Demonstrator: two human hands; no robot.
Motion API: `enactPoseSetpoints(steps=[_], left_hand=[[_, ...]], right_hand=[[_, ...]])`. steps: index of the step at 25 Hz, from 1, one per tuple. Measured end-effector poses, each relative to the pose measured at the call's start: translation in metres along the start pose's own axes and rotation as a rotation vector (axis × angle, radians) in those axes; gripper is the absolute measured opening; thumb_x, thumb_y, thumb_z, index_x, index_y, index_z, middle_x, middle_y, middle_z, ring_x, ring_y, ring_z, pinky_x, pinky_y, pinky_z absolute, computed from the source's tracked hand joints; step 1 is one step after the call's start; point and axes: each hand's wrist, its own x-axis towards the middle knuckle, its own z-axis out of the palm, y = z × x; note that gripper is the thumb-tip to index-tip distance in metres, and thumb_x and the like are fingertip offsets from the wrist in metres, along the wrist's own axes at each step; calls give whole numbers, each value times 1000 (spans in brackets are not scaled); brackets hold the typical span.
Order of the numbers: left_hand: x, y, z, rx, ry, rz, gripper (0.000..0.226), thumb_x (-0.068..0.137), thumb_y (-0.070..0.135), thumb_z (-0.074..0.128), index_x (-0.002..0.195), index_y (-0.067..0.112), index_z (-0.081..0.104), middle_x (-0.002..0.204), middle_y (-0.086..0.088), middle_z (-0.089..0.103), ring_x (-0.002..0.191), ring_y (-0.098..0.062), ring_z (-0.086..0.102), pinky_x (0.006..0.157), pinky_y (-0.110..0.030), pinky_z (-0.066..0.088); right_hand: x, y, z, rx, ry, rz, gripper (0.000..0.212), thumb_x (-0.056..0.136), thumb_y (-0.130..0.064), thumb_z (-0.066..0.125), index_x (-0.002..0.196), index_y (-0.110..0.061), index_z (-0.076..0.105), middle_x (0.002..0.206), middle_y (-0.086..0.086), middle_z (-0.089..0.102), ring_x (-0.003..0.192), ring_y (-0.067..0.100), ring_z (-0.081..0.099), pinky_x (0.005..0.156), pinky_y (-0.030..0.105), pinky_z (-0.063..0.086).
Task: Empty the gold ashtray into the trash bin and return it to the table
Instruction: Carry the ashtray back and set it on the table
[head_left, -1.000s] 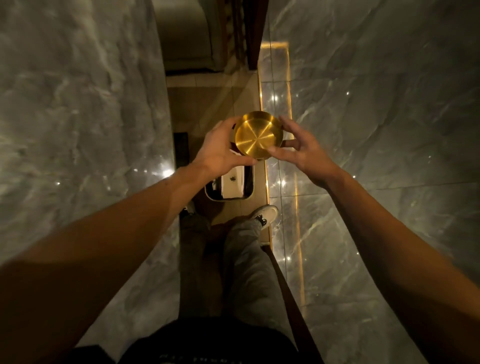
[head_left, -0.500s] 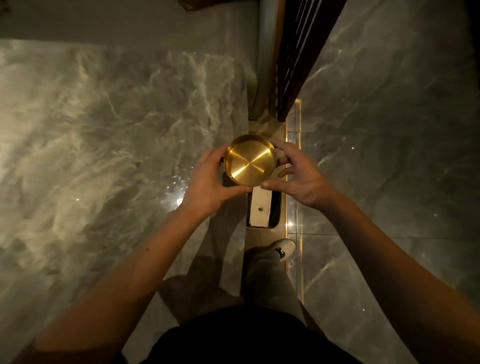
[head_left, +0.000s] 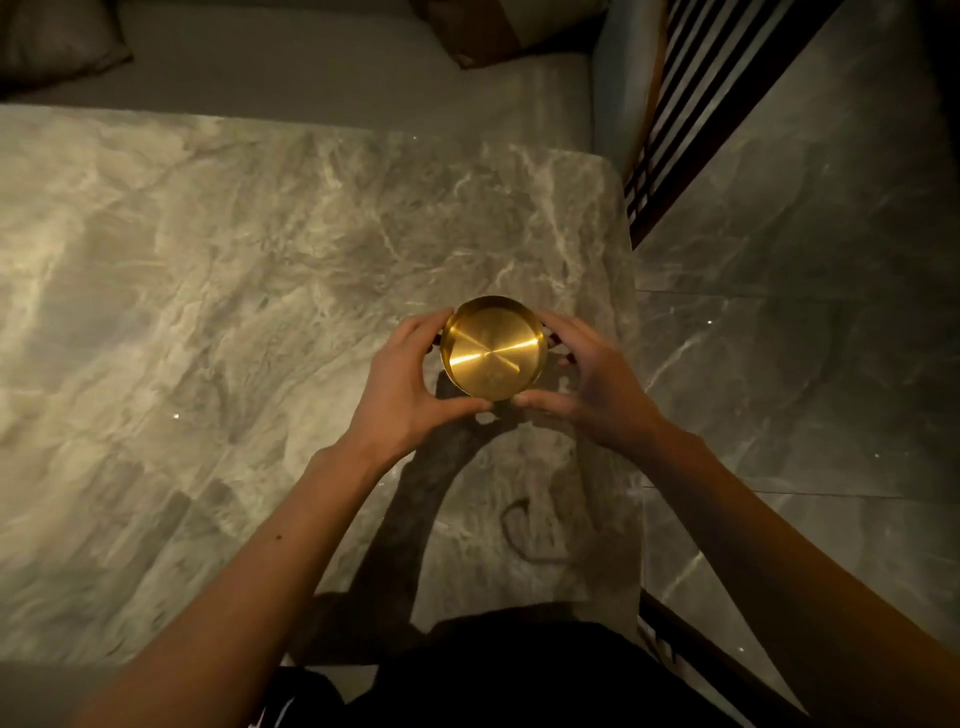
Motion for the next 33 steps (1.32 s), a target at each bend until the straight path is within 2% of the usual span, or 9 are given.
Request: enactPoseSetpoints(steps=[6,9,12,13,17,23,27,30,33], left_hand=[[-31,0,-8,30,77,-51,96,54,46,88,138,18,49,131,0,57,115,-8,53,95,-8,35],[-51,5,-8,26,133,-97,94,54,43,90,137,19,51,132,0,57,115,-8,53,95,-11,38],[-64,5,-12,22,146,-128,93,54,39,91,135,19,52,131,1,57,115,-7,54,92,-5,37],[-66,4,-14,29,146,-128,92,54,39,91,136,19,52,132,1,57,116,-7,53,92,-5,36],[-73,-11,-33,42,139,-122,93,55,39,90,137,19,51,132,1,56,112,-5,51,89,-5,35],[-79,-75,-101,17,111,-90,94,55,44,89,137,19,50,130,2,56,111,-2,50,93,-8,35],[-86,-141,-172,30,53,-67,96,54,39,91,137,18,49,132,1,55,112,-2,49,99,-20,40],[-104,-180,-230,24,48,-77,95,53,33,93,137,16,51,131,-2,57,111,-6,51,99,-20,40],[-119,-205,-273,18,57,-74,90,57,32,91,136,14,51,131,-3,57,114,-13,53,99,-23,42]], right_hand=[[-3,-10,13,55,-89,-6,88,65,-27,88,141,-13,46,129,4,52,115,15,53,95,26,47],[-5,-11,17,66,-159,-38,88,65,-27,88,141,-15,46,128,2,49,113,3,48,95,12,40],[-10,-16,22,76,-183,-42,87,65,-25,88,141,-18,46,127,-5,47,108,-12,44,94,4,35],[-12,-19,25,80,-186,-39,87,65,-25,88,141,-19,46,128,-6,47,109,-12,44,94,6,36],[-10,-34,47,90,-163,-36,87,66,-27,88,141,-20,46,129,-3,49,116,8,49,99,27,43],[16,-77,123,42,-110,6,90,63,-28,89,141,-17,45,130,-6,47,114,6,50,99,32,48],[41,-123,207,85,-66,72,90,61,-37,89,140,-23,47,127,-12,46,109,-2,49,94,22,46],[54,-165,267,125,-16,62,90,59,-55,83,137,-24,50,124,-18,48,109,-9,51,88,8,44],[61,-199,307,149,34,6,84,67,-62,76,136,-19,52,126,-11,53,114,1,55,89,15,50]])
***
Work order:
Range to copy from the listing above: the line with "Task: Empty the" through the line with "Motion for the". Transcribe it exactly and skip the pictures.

Exercise solution:
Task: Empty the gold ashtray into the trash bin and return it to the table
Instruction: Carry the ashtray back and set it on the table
[head_left, -1.000s] 
[head_left, -0.500s] 
[head_left, +0.000s] 
Motion for the next 33 steps (1.32 s), a target at each bend until the straight path is within 2% of the usual span, or 9 are given.

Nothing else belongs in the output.